Jung e il paranormale

Scritto da Angela Curatolo

"La psiche possiede facoltà particolari, per cui non è del tutto confinata entro lo spazio e il tempo. Si possono fare sogni e avere visioni del futuro, si può vedere attraverso i muri e via dicendo. Solo gli ignoranti negano questi dati di fatto, è assolutamente evidente che questi fatti esistono e sono sempre esistiti."

Lo scriveva Carl Gustav Jung in Gli archetipi dell'inconscio collettivo. Lo psicanalista aveva conosciuto il paranormale, analizzando i fenomeni della sua cugina medium, condusse analisi ed esperimenti parapsicologici. Era un sensitivo. Diceva di aver avuto diverse premonizioni e una visione nel 1913 che annunciava la rovina dell'Europa (la prima guerra mondiale).

I fenomeni paranormali, secondo Jung, sono segnali dell'inconscio collettivo.

Questa è la sua interpretazione innovativa.
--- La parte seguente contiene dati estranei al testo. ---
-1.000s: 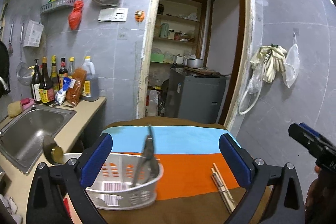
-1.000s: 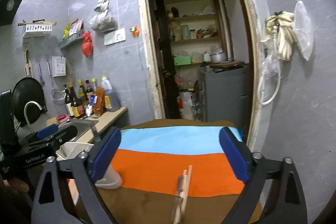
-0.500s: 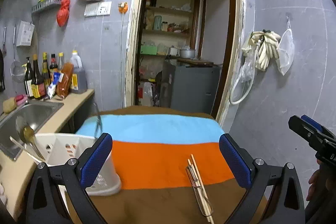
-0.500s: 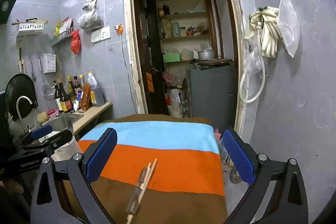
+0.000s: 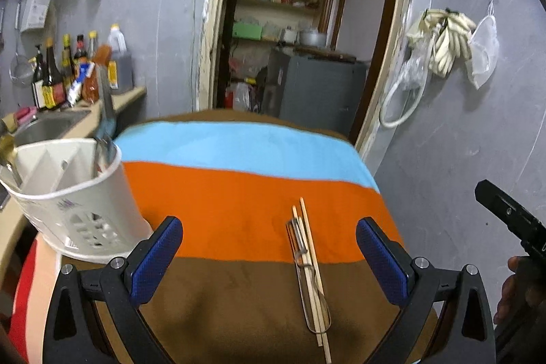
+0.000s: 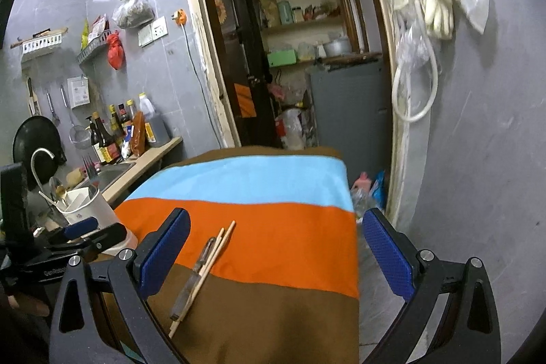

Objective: Organize utensils
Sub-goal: 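Move both tools back to the peeler and chopsticks on the cloth, then grasp the metal peeler with the left tool while the right tool grasps chopsticks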

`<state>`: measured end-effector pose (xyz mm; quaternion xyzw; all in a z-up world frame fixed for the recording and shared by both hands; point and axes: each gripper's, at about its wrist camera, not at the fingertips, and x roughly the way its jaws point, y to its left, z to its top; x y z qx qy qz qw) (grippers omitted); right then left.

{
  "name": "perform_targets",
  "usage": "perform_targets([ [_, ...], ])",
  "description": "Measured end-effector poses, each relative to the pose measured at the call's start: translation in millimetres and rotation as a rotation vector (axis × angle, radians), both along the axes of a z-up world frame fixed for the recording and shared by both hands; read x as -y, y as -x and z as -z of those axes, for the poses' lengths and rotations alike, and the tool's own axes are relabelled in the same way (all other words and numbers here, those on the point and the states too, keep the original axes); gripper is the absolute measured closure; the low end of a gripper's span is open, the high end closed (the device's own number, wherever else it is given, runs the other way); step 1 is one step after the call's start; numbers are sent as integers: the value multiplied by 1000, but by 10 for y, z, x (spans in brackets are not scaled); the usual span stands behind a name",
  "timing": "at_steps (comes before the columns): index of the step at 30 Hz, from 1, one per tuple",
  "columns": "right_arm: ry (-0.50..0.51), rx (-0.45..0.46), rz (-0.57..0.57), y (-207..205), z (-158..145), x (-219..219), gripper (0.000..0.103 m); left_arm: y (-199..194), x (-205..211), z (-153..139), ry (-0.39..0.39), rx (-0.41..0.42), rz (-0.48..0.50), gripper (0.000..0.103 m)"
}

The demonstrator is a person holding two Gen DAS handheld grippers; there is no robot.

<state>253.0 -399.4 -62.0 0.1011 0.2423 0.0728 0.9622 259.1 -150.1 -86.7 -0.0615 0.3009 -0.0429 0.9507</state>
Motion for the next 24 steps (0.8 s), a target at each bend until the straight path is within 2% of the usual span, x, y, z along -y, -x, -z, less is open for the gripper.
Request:
perform_targets([
  [7, -60, -102, -85, -316, 448, 44, 4, -219, 81, 306, 31, -102, 46, 2],
  [10, -73, -153, -125, -473, 666, 0, 6, -331, 106, 446, 39, -157, 53, 11],
  [13, -86, -193, -162, -626, 861, -68, 18, -438, 115, 593, 58, -210, 52, 22],
  [15, -89, -212, -178, -713, 962, -108, 31, -488, 105, 669, 73, -238, 53, 30],
  [21, -108, -265, -242, -937, 1191, -229, 47, -632, 97, 854, 153, -305, 83, 51],
  [24, -113, -285, -260, -1014, 1277, -277, 51, -717, 113, 943, 192, -340, 93, 59],
])
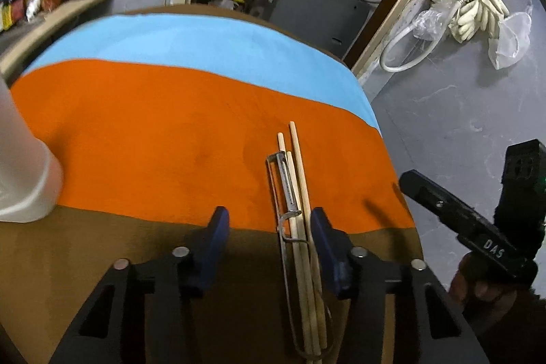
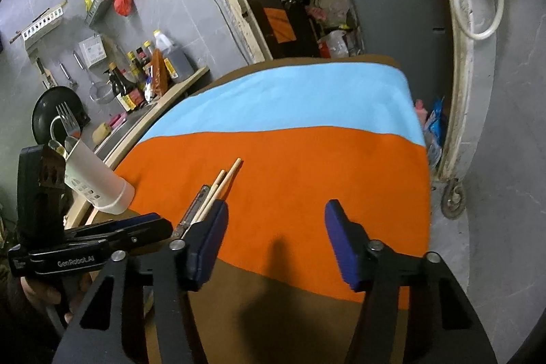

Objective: Organize utensils
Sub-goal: 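Grasp the metal peeler with the left tool while the right tool grasps chopsticks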

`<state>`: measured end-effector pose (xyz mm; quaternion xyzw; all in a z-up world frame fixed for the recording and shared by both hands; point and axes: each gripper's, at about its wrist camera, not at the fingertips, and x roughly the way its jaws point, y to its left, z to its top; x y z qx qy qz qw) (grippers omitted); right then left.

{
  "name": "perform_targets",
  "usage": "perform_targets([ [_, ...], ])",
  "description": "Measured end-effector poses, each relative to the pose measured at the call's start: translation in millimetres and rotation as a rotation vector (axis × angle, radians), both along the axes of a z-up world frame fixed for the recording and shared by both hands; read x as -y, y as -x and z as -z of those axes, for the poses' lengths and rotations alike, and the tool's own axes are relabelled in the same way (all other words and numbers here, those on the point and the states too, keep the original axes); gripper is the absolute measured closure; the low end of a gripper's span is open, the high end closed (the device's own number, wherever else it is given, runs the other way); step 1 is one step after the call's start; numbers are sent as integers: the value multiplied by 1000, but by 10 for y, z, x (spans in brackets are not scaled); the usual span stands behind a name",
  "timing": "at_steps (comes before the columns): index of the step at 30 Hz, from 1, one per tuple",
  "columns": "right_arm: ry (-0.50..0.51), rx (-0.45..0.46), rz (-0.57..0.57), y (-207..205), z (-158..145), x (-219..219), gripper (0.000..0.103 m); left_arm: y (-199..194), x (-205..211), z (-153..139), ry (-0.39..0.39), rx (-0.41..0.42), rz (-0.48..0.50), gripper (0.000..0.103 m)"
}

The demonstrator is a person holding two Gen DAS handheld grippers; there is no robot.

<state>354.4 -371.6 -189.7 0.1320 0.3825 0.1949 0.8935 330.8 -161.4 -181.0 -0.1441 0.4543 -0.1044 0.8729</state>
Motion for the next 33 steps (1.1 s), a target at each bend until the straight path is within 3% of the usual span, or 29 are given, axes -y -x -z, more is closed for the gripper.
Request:
perform_targets([
  [5, -9, -15, -8, -73, 79, -64, 51, -102, 32, 69, 1, -42, 15, 62],
  [7, -11, -19, -15, -89, 101, -83, 51, -143, 46, 88, -13, -52, 26, 74],
  [12, -24, -41, -40, -158, 158, -118, 55, -194, 75, 112, 13, -77, 62, 86],
  [21, -92, -117, -135, -346, 307, -363, 63, -142, -132, 134, 132, -82, 12, 87],
  [33, -15, -175, -153, -593, 348, -775, 76, -62, -278, 105, 55, -97, -18, 86],
])
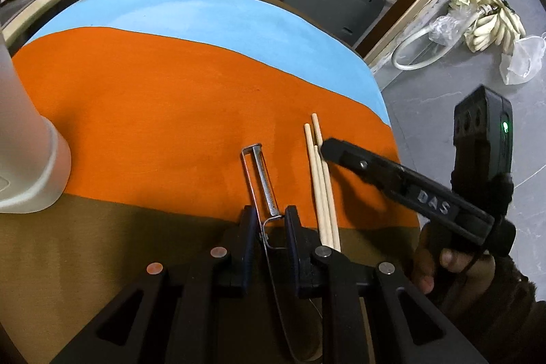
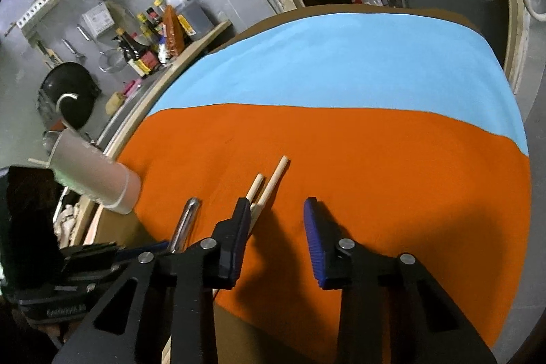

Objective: Organize utensils
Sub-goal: 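Grasp the metal peeler with the left tool while the right tool grasps chopsticks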

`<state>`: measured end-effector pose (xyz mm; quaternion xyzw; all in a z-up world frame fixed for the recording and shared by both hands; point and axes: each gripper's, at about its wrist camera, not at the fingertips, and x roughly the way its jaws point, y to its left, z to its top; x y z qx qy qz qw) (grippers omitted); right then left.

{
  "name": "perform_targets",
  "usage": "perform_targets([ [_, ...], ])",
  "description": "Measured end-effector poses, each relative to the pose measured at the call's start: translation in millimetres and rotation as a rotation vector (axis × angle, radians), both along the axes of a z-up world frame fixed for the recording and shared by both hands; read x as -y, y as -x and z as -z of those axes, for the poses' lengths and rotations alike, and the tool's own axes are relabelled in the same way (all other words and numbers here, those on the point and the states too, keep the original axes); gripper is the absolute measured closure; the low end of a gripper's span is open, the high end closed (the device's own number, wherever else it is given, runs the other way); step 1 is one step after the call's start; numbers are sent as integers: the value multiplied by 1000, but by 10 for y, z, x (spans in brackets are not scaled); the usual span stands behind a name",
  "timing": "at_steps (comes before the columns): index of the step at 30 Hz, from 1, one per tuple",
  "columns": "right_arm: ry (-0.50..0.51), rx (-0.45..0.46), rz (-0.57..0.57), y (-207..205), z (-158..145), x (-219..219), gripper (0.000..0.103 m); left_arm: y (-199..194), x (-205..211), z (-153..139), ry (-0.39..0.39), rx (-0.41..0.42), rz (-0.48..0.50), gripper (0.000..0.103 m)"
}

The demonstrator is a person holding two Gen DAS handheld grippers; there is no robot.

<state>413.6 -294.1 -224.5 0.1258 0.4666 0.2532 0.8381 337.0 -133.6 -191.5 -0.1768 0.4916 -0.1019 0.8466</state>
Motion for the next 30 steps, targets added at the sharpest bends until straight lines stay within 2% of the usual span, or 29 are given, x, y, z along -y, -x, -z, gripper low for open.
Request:
perform_targets([
  [7, 109, -18, 14, -95, -64, -164, 80, -43, 58, -5, -20, -6, -3, 86],
  [14, 184, -73, -13, 53, -102, -165, 88, -42, 56, -13, -26, -20, 2, 86],
  [19, 124, -148, -19, 156, -75, -4, 88, -79, 55, 4, -27, -42, 18, 86],
  [30, 84, -185, 39, 225, 7, -5, 90, -180, 171, 18, -92, -65, 44, 86],
])
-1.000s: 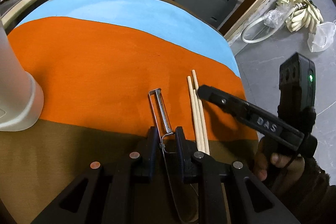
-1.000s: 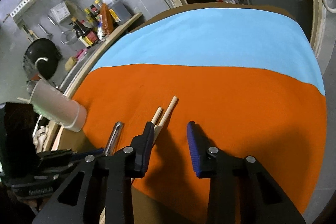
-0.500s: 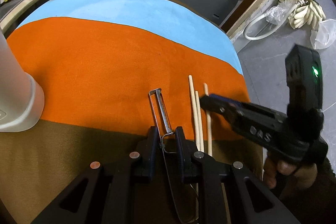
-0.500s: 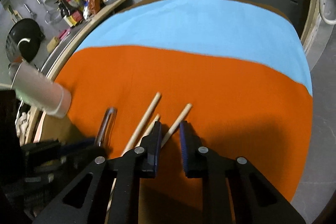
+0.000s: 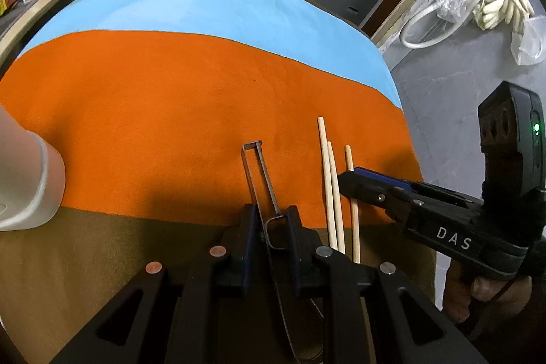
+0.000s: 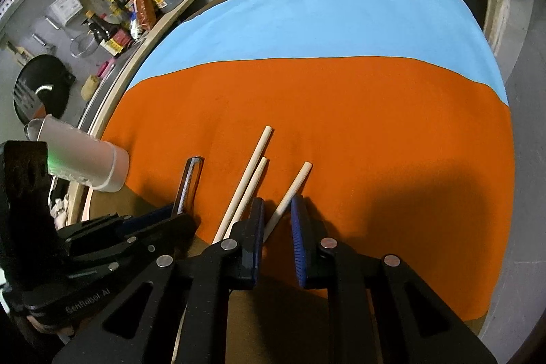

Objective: Organize utensils
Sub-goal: 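Grasp the metal peeler with the left tool while the right tool grasps chopsticks, then carry the peeler in the left tool while the right tool carries chopsticks to the white holder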

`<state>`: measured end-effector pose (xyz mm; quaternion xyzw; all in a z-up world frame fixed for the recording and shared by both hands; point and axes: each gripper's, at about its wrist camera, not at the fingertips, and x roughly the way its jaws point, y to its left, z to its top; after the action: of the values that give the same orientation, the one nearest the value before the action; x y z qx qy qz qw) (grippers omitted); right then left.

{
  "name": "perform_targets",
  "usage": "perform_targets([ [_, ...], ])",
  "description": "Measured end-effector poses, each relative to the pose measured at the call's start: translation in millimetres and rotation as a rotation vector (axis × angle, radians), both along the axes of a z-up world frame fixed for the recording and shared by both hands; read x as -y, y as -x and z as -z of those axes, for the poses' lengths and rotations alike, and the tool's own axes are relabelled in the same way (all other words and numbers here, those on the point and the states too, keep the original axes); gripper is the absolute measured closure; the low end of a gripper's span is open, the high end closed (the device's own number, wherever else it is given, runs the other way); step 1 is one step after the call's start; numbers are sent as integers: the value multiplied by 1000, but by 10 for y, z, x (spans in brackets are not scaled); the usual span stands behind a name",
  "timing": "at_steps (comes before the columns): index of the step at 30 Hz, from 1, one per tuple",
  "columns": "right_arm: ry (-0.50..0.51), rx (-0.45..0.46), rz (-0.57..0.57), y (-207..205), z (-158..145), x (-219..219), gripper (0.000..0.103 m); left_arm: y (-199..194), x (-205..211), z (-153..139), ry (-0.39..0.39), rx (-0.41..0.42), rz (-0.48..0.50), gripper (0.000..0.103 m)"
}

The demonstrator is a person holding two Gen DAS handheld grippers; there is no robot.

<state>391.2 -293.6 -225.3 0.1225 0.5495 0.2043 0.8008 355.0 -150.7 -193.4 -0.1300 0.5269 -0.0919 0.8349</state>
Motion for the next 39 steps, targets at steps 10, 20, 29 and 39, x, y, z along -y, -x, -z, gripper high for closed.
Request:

I sogni sono spie dell'inconscio individuale ad esempio. Jung lo sperimentò su se stesso annotando sogni, fantasie e disegnandole anche (immaginazione attiva), in quello che sarebbe diventato il Libro Rosso: non lo pubblicò mai, gli eredi autorizzarono la visione dell'opera solo nel 2001 e la pubblicazione del saggio, di intonazione profetica. Le illustrazioni riprendono la tecnica visionaria di William Blake.

Jung studiò anche la reincarnazione, che interpretava originata dai ricordi dell'inconscio collettivo.